# What the task asks
Here the job is to transcribe the data verbatim while leaving each picture out.

# Records for this exercise
═══

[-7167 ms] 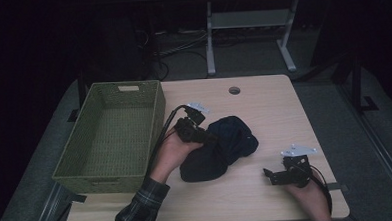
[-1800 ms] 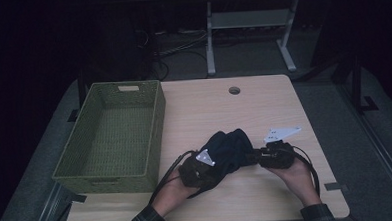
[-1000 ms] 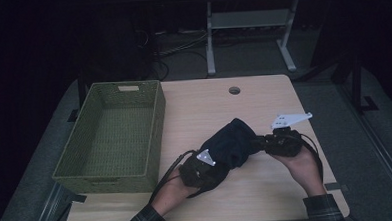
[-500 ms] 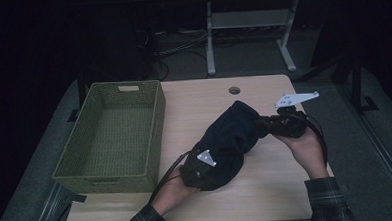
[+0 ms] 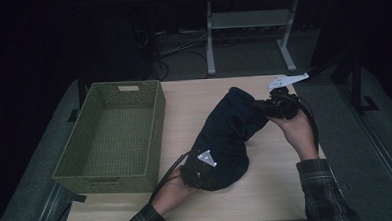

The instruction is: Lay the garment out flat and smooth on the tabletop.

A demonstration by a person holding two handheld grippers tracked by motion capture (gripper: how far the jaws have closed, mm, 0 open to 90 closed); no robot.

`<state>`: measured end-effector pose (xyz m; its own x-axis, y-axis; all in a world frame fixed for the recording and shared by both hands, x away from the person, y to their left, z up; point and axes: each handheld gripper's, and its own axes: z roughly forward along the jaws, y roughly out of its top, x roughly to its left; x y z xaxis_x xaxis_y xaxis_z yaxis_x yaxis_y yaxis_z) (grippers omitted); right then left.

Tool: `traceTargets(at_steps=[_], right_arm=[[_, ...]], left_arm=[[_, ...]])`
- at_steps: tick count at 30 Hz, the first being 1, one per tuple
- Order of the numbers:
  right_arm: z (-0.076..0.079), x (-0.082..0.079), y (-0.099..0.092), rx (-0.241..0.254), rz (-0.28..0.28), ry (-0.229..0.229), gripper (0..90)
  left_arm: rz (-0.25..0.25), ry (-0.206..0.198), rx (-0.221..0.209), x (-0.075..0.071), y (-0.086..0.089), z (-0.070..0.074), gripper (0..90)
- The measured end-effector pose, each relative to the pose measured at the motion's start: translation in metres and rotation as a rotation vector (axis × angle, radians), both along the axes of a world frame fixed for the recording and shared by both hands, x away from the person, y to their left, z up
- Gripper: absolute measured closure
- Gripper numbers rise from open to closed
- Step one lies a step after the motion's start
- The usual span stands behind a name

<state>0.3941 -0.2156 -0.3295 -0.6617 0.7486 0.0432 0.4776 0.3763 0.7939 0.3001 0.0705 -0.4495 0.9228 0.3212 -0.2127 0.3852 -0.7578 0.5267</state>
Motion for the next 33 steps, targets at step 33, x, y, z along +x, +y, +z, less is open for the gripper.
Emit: traceTargets(at_steps=[33], right_arm=[[-0.069,0.101,0.048,-0.058,-0.061,0.109,79.7]], left_arm=[[-0.005,0.021,-0.011,0.002,0.000,-0.001,90.0]])
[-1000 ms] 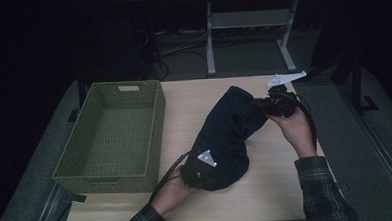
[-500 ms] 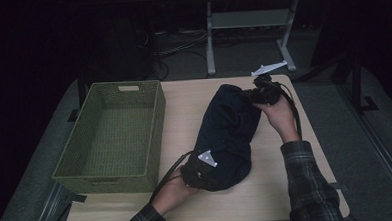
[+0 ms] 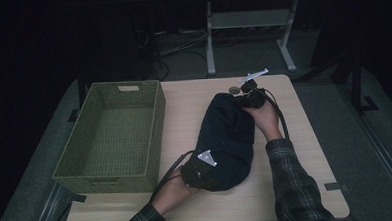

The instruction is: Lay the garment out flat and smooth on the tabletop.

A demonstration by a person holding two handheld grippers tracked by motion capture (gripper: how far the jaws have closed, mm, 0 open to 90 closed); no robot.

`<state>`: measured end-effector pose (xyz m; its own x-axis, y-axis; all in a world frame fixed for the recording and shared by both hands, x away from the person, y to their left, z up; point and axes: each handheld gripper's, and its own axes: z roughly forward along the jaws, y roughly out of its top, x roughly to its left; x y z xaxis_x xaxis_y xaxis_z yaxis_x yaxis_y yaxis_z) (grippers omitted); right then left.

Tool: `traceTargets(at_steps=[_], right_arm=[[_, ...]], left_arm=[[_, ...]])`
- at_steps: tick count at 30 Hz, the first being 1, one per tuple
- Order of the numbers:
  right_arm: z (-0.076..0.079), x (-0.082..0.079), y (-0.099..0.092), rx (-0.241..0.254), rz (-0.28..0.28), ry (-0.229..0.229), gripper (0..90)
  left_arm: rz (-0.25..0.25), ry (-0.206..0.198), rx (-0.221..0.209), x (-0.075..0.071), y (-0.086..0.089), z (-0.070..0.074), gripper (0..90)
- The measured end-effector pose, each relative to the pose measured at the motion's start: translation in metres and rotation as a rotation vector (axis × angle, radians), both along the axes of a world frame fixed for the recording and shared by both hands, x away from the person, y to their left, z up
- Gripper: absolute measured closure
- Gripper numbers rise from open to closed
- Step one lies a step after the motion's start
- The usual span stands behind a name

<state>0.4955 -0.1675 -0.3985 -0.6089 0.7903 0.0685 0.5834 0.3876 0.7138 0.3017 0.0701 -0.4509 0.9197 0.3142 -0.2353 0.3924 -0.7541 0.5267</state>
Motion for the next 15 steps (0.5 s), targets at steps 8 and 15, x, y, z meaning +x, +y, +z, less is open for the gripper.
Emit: traceTargets(at_steps=[8,15], right_arm=[[-0.007,0.003,-0.002,0.025,-0.028,0.008,56.2],[0.017,-0.018,-0.016,0.063,-0.030,-0.027,53.4]], left_arm=[[0.001,0.008,-0.007,0.001,0.000,-0.001,90.0],[0.014,0.006,-0.021,0.001,0.002,0.002,80.6]])
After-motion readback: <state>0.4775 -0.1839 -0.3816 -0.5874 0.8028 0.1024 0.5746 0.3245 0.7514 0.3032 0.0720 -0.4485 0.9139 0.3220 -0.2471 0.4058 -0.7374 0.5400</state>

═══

# Answer box
[-7167 ms] 
[-1800 ms] 
[-1000 ms] 
[-500 ms] 
[+0 ms] 

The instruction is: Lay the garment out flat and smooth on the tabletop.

A demonstration by a person holding two handheld grippers tracked by motion capture (gripper: how far the jaws have closed, mm, 0 open to 90 closed); no robot.

`<state>`: measured end-effector pose (xyz m; its own x-axis, y-axis; all in a world frame fixed for the recording and shared by both hands, x away from the person, y to their left, z up; point and axes: each handheld gripper's, and its own axes: z roughly forward along the jaws, y roughly out of its top, x roughly to its left; x y z xaxis_x xaxis_y xaxis_z yaxis_x yaxis_y yaxis_z) (grippers omitted); right then left.

Tool: `traceTargets(at_steps=[_], right_arm=[[_, ...]], left_arm=[[_, ...]])`
- at_steps: tick count at 30 Hz, the first being 1, one per tuple
- Order of the numbers:
  right_arm: z (-0.076..0.079), x (-0.082..0.079), y (-0.099..0.092), rx (-0.241..0.254), rz (-0.28..0.28), ry (-0.229..0.229), gripper (0..90)
  left_arm: rz (-0.25..0.25), ry (-0.206..0.198), rx (-0.221..0.209), x (-0.075..0.071), y (-0.086..0.089), z (-0.070..0.074), gripper (0..90)
- The measured end-effector pose, each relative to the pose measured at the motion's start: translation in metres and rotation as a rotation vector (axis × angle, radians), both along the axes of a world frame fixed for the recording and shared by both hands, x away from the person, y to their left, z up
- Gripper: absolute measured closure
- Gripper numbers rise from open to closed
- Step one lies a step after the motion's start
- The usual span stands behind a name

<state>0.3941 -0.2156 -0.3295 -0.6617 0.7486 0.0432 0.4776 0.3763 0.7939 0.3001 0.0705 -0.4495 0.9228 0.3212 -0.2127 0.3852 -0.7578 0.5267</state>
Motion for the next 33 steps, targets at step 33, x, y, z along +x, +y, +z, less is open for the gripper.
Emit: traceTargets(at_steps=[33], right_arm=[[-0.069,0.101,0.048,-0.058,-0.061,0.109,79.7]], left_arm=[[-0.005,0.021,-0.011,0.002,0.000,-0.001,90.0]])
[-1000 ms] 
[-500 ms] 
[+0 ms] 

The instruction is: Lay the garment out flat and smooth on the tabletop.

A demonstration by a person holding two handheld grippers tracked by motion capture (gripper: how far the jaws have closed, mm, 0 open to 90 closed); no robot.

`<state>`: measured end-effector pose (xyz m; its own x-axis, y-axis; all in a world frame fixed for the recording and shared by both hands, x away from the person, y to their left, z up; point and axes: each handheld gripper's, and its own axes: z roughly forward along the jaws, y roughly out of its top, x roughly to its left; x y z xaxis_x xaxis_y xaxis_z yaxis_x yaxis_y yaxis_z) (grippers omitted); right then left.

Tool: `traceTargets(at_steps=[_], right_arm=[[_, ...]], left_arm=[[_, ...]])`
- at_steps: tick count at 30 Hz, the first being 1, one per tuple
- Order of the numbers:
  right_arm: z (-0.076..0.079), x (-0.082..0.079), y (-0.099..0.092), rx (-0.241..0.254), rz (-0.28..0.28), ry (-0.229..0.229), gripper (0..90)
  left_arm: rz (-0.25..0.25), ry (-0.206..0.198), rx (-0.221..0.209), x (-0.075..0.071), y (-0.086..0.089), z (-0.070..0.074), gripper (0..90)
- The measured end-effector pose, each relative to the pose measured at the motion's start: translation in metres and rotation as a rotation vector (axis × angle, radians), both along the axes of a world frame fixed for the recording and shared by both hands, x away from the person, y to their left, z up
- Gripper: absolute measured closure
- Gripper numbers rise from open to closed
- Step one lies a step after the motion's start
- The usual span stands behind a name

<state>0.4955 -0.1675 -0.3985 -0.6089 0.7903 0.0685 0.5834 0.3876 0.7138 0.3017 0.0701 -0.4509 0.9197 0.3142 -0.2353 0.3924 -0.7541 0.5267</state>
Motion for the next 15 steps (0.5 s), targets at steps 8 and 15, x, y, z meaning +x, +y, +z, less is open for the gripper.
Emit: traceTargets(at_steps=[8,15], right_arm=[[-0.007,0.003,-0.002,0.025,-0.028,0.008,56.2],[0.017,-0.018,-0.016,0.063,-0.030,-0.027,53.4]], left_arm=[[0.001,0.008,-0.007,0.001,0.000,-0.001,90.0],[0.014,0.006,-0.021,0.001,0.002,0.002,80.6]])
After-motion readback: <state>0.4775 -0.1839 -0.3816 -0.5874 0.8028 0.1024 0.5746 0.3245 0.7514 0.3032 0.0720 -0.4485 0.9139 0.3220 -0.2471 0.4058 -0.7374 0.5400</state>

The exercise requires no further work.